Saoulés

d'Lëtzebuerger Land du 06.06.2025

Le ministre de l’Économie, Lex Delles (DP), et sa collègue de l’Agriculture, Martine Hansen (CSV), ont présidé le mercredi 28 mai la réunion « kick-off » du « processus d’élaboration d’un nouveau concept et d’un plan d’action pour l’œnotourisme au Luxembourg », précisait l’invitation. On y explique que le processus devra fédérer « les communes, les vignerons, les commerçants, la coopérative, les syndicats et associations, l’Institut viti-vinicole, le ministère de l’Agriculture, etc. » La conclusion devra être présentée en décembre.

Mais las, en ce jour de grand lancement, de vignerons présents dans le centre culturel Machera de Grevenmacher, il n’y avait point. Ou presque. Aucun représentant officiel d’un des trois groupements (indépendants, coopérative et négociants) ne s’est déplacé. Pas de cadre de l’Institut viti-vinicole. Pas de dirigeant, non plus, du Fonds de solidarité viticole ni de son Comité stratégique, qui président pourtant à la destinée de la communication et du marketing de la viticulture nationale. II y avait des élus locaux, des représentants de quelques structures impliquées et aussi l’expert autrichien recruté pour guider la construction dudit plan.

Contactés par le Land, les vignerons qui sont tout de même les principaux intéressés ont été honnêtes. Un premier, acteur majeur, reconnaît s’être « un peu retiré de ces fonctions » et ne pas être au courant de la réunion. Un second l’a « complètement oublié » alors qu’il avait prévu d’y aller. Un autre était « en vacances ». Un quatrième devait « traiter ses vignes ». Un suivant avance le choix du calendrier, pas très heureux, à la veille du week-end de portes ouvertes « Wine, taste, enjoy  et d’un printemps toujours exigeant en termes de travail dans les vignes.

Jeff Konsbruck, vice-président des vignerons indépendants, qui assure aussi en ce moment la présidence tournante du Fonds de solidarité viticole (et donc du comité stratégique), ne tourne pas autour du pot : « Dans ces réunions, on parle, on parle… mais il ne se passe jamais grand-chose. Un collègue présent m’a fait un résumé et il n’y a rien de neuf. C’est toujours pareil et c’est démotivant. »

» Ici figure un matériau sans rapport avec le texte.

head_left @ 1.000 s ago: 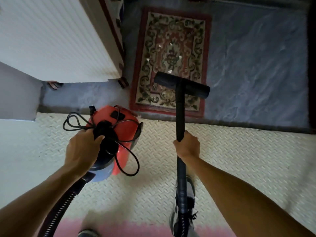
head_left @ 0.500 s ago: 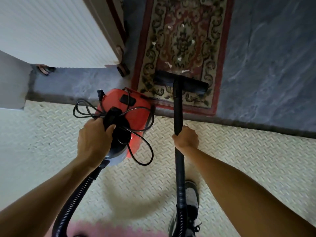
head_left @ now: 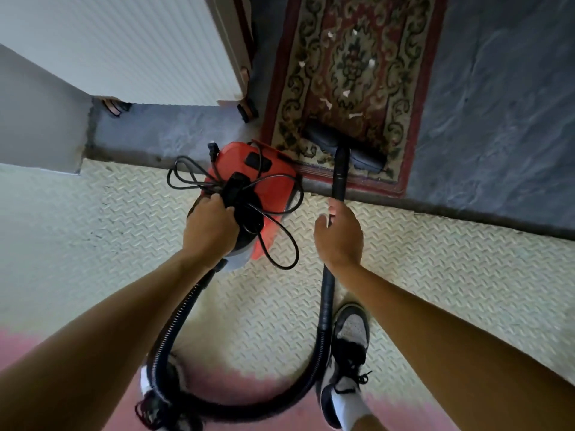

On ne lui donnera pas tort. Le dernier plan pour développer l’œnotourisme date de 2012. Il avait accouché du précité « Wine, taste, enjoy » et de la création d’une carte oenotouristique, bizarrement horizontale alors que la Moselle luxembourgeoise coule bien verticalement, du sud vers le nord. Cela valait bien un plan, des dizaines d’heures de réunions et plusieurs voyages d’études.

Gilles Estgen, président de l’ORT Moselle, vient d’être nommé « Coordinateur général de la stratégie nationale de l’œnotourisme ». Il parle de développer la mobilité dans la Moselle et vers la capitale, de créer des logements insolites dans les vignes… Mais sans les vignerons passablement échaudés par les expériences passées, ça risque d’être difficile. Pour les convaincre de participer activement, il va falloir être persuasif, proposer des idées nouvelles, excitantes et réalistes.

En 2023, Jeff Konsbruck avait introduit une demande pour installer quatre tiny houses juste devant sa cave, à Ahn : « L’Administration de l’environnement n’a pas voulu, on ne peut pas avoir d’activité hôtelière dans une zone verte. » Non, pour l’œnotourisme, ce n’est pas gagné.